Br J Cancer. 2009 Jan 13;100(1):96-105

Authors: Bohlken A, Cheung BB, Bell JL, Koach J, Smith S, Sekyere E, Thomas W, Norris M, Haber M, Lovejoy DB, Richardson DR, Marshall GM

Increased retinoic acid receptor beta (RARbeta(2)) gene expression is a hallmark of cancer cell responsiveness to retinoid anticancer effects. Moreover, low basal or induced RARbeta(2) expression is a common feature of many human cancers, suggesting that RARbeta(2) may act as a tumour suppressor gene in the absence of supplemented retinoid. We have previously shown that low RARbeta(2) expression is a feature of advanced neuroblastoma. Here, we demonstrate that the ABC domain of the RARbeta(2) protein alone was sufficient for the growth inhibitory effects of RARbeta(2) on neuroblastoma cells.
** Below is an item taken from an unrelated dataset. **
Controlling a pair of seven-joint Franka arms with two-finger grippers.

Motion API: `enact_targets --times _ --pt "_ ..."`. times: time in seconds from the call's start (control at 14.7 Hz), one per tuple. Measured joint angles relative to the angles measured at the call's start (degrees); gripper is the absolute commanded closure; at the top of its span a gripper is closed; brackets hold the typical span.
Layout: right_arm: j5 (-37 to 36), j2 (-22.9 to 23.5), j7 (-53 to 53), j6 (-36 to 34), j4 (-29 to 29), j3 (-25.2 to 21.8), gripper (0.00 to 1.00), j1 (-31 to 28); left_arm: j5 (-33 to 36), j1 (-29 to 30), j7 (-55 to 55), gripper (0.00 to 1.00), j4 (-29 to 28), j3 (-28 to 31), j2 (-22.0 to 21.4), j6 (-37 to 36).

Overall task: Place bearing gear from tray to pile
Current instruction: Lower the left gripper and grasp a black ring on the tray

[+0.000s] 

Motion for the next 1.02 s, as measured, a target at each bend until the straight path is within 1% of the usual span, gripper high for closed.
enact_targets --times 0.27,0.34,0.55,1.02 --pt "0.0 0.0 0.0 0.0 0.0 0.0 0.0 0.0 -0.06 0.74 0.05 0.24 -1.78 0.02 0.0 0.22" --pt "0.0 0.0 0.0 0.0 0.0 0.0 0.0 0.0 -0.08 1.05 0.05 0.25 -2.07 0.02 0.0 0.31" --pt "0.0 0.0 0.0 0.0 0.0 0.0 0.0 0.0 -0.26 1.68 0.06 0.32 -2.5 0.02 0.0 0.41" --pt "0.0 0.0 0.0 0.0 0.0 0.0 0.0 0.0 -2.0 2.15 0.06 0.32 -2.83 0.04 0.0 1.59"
ATP7A, the copper efflux pump, is a retinoid-responsive gene, was upregulated by ectopic overexpression of RARbeta(2). The ectopic overexpression of the RARbeta(2) ABC domain was sufficient to induce ATP7A expression, whereas, RARbeta(2) siRNA blocked the induction of ATP7A expression in retinoid-treated neuroblastoma cells. Forced downregulation of ATP7A reduced copper efflux and increased viability of retinoid-treated neuroblastoma cells. Copper supplementation enhanced cell growth and reduced retinoid-responsiveness, whereas copper chelation reduced the viability and proliferative capacity. Taken together, our data demonstrates ATP7A expression is regulated by retinoic acid receptor beta and it has effects on intracellular copper levels, revealing a link between the anticancer action of retinoids and copper metabolism.